Ne pas confondre... Ceux qui interprètent et ceux qui luttent (ô Milan), ceux qui interviennent et ceux qui interpellent (ô Paris-province), les bâtisseurs de ville et les pourrisseurs de mer (ô Mare Nostrum portes ouvertes), les damnés de la terre et les maîtres du monde, les mains sales et les mains blanches, les engagés et les salauds (ô sartrisme-Henry Poulaille, version gris-rose MJC), politiques et drop-out, ceux qui y furent et ceux qui n'y furent pas, ceux qui en sont et ceux qui n'ont sont pas, responsables et irresponsables, dualisme éternel des faiseurs d'Histoire, généreuse souffrance intronisant au monopole de la critique, au jugement par les pairs du Quotidien et de l'Expérience, dévoués nouveaux spécialistes du concret, nobles corps pendant des belles âmes, non plus acteurs couchés dans le sens de l'Histoire mais experts de l'urgence et du maillon, squatters installés du Nouveau, derniers porte-parole du possible, déjà trop vraisemblables hiérarques, l'autonomie ne vous effraie que d'être votre envers, et la fin, le désengagement absolu, l'irresponsabilité vengeresse.

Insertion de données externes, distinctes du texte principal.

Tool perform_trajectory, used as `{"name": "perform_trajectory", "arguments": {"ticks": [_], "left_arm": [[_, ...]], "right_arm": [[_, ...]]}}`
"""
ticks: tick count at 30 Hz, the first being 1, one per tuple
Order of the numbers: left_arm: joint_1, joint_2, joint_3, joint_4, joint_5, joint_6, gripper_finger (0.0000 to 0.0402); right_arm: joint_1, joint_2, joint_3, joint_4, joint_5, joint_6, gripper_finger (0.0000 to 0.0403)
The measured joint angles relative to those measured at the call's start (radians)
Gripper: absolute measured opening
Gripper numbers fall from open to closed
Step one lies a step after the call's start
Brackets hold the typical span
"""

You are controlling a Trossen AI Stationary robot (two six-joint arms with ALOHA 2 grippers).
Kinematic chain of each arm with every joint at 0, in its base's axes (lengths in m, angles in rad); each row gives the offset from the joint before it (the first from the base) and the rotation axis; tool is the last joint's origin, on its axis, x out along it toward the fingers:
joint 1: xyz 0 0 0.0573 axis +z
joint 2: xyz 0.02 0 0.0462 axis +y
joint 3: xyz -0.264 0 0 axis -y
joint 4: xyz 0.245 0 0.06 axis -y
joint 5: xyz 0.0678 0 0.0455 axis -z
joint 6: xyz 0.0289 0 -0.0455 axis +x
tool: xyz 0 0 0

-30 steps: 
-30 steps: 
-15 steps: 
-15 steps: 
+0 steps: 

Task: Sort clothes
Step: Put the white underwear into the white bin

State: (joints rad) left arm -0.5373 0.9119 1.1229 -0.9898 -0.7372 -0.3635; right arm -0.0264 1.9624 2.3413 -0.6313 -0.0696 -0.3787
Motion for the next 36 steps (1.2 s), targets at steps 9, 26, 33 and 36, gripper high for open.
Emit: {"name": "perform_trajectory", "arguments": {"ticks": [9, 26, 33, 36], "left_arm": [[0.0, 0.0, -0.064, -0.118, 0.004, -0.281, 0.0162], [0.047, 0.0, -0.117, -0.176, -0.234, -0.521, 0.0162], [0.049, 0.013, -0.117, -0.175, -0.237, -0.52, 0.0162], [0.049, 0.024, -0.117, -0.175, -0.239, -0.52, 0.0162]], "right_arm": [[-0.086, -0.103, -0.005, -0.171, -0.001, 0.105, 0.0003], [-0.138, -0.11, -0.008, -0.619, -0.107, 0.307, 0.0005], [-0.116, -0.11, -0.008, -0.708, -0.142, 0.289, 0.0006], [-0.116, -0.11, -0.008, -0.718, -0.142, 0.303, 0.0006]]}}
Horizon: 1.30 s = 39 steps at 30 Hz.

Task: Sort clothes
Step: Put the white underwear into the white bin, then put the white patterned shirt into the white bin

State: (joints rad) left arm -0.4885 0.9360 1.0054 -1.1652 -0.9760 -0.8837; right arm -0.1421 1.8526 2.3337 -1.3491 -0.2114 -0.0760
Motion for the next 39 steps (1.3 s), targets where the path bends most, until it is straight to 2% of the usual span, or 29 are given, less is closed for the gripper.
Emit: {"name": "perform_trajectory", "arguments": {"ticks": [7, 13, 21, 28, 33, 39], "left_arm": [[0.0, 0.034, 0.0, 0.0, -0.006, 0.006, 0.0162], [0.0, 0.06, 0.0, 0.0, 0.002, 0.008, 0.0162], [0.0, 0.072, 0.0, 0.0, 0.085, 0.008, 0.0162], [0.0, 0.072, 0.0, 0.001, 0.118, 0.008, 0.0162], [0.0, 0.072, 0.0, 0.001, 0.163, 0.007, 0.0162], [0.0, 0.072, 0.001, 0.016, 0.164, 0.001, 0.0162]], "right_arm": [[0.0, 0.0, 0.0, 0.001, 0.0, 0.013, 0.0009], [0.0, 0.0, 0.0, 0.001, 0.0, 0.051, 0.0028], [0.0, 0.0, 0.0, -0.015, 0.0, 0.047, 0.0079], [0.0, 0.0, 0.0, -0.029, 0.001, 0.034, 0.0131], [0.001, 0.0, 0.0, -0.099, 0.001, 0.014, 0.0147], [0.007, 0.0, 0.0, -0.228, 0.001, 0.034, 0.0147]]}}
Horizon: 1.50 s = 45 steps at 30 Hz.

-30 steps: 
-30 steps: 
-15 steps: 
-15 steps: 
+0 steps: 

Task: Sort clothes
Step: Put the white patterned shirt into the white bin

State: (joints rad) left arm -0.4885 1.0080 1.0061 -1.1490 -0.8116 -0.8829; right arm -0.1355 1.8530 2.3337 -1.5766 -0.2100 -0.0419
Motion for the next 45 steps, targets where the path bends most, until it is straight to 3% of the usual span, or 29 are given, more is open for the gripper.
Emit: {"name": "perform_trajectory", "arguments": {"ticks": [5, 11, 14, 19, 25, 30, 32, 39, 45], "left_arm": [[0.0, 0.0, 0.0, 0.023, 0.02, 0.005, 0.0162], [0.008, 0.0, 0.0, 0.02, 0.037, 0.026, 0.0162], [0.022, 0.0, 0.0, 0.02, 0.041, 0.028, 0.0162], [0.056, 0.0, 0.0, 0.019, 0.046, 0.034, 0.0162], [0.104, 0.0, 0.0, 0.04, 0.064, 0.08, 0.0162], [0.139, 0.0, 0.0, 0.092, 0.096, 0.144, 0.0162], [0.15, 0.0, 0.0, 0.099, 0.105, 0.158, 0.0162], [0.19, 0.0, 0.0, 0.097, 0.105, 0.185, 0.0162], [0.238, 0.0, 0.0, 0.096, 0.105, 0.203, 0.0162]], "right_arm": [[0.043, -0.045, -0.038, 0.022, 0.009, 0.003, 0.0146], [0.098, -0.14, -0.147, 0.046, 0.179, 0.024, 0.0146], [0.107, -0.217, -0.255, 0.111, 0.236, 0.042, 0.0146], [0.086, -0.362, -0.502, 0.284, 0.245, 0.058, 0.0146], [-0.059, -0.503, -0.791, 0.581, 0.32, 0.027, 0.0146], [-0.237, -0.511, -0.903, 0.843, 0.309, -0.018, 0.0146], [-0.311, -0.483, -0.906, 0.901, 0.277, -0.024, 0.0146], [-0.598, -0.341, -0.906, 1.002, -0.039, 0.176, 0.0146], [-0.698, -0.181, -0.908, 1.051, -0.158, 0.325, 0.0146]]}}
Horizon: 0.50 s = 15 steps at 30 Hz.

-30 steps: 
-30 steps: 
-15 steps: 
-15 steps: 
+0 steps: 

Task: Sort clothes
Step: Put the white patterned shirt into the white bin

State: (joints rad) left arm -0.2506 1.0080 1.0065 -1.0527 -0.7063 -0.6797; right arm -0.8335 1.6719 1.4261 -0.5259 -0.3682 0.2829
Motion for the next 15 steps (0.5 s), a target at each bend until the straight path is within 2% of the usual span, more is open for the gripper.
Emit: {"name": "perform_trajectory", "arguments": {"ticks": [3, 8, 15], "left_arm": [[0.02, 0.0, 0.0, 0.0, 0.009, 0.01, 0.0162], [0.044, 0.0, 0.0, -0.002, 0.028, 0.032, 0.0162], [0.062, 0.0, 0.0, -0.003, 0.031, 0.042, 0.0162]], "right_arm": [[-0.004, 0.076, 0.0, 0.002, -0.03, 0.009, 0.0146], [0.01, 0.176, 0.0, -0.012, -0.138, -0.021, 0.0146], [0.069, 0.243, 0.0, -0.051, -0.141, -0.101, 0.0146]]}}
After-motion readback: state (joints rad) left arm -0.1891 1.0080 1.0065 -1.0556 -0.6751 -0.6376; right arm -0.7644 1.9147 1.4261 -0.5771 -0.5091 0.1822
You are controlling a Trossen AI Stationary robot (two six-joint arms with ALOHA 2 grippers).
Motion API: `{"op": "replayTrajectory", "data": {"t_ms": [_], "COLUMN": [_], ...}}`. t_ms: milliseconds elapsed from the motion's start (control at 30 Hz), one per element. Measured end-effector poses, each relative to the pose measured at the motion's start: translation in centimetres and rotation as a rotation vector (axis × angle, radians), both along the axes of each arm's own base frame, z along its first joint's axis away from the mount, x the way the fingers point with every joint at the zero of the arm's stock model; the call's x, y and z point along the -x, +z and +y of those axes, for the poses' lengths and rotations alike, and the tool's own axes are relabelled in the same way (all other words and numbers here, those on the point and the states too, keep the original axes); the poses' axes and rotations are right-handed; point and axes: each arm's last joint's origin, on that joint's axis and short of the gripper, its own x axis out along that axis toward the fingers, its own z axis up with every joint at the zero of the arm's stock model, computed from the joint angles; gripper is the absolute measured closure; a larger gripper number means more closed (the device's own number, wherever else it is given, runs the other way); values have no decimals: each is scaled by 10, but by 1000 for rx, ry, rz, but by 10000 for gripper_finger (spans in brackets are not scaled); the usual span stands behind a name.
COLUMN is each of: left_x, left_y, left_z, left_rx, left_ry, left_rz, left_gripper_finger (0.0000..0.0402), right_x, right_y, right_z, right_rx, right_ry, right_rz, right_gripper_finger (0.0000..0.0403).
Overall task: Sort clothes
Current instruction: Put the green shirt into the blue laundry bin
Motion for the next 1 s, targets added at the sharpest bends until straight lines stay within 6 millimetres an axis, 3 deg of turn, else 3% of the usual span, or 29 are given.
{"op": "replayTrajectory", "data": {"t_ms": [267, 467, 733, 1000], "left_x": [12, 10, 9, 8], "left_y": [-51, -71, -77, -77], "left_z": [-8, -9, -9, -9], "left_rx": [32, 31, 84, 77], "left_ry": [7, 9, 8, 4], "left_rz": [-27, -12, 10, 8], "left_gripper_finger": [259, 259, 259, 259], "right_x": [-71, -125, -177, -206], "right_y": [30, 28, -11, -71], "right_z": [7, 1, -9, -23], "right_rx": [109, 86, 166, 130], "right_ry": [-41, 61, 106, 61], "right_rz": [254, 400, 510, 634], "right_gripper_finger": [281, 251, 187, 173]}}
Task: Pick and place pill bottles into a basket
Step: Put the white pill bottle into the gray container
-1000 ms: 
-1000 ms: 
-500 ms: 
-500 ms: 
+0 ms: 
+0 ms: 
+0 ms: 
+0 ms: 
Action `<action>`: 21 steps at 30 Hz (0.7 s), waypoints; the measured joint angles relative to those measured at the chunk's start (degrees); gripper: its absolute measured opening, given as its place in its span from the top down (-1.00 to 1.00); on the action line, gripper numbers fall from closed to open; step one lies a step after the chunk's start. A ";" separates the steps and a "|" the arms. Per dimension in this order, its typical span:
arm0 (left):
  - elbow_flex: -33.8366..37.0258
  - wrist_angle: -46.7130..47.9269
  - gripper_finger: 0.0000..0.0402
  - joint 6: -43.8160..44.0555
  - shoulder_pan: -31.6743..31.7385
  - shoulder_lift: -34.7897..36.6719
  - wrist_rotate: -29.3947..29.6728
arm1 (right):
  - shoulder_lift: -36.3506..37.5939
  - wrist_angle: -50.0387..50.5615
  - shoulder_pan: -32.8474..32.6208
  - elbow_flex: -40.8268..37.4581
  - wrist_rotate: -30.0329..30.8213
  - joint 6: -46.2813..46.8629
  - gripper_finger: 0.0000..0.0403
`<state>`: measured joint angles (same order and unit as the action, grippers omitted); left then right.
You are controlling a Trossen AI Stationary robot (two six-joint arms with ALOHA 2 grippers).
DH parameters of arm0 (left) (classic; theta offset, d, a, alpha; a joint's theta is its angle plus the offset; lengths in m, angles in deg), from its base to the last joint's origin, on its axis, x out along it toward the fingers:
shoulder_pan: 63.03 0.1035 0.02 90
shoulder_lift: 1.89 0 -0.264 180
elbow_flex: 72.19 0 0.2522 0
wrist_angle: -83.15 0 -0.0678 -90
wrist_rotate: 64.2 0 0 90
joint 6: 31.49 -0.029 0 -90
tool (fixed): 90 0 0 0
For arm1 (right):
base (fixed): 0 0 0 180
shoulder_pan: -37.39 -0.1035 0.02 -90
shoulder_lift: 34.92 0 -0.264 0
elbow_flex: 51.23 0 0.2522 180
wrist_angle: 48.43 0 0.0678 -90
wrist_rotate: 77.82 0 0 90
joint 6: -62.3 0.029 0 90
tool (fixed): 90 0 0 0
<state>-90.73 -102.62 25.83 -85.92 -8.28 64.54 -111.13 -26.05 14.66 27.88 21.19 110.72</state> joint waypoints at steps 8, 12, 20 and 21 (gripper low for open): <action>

Car, être responsable, les gens s'en moquent, ils ont raison ou autre chose à faire, ils veulent ne pas être embêtés. S'ils réalisent ce prodige grandiose, la situation devient éventuellement faste aux vrais changements. Si les miséreux se mobilisent mal, ce n'est pas aliénation mais crainte d'être immobilisés dans une seule direction. Voilà leur grandeur à jamais incompréhensible, la prétendue indigence politique n'est que le goût de la liberté le plus farouche, leur résistance. Résignation ou colère, suicide aveugle, plutôt disparaître que dépendre. Voir comment les pauvres du monde distinguent mal histoire et destin, reconnaître leur profonde distinction dans la misère politique, c'est pénétrer dans leur tristesse plausible, mystère de toutes les abstentions.
Entre l'action et le spectacle, la frontière est incertaine, elle passe n'importe où, la vie même se fait sens et manifestation. Le mouvement est spectacle, il engendre des signes, nul n'a le privilège de leur déchiffrement. Les écrivains, travailleurs de mots, fabriquent des signes qui suscitent des actes, ou les infléchissent de manière non directe, non réduite. Il y a une puissance des mots, ni irrationnelle ni instrumentale, qui fait bouger le réel. Un écrivain n'interprète pas le monde, il ne le transforme pas non plus, il y produit une distorsion : la même chose mais autrement, telle qu'on ne l'avait pas vue. À fortiori, il n'a pas à écrire des livres anti-fascistes. C'est alors comme quiconque qu'il s'engage politiquement, ou pas. Un écrivain n'est pas forcément ce qu'on nomme un intellectuel.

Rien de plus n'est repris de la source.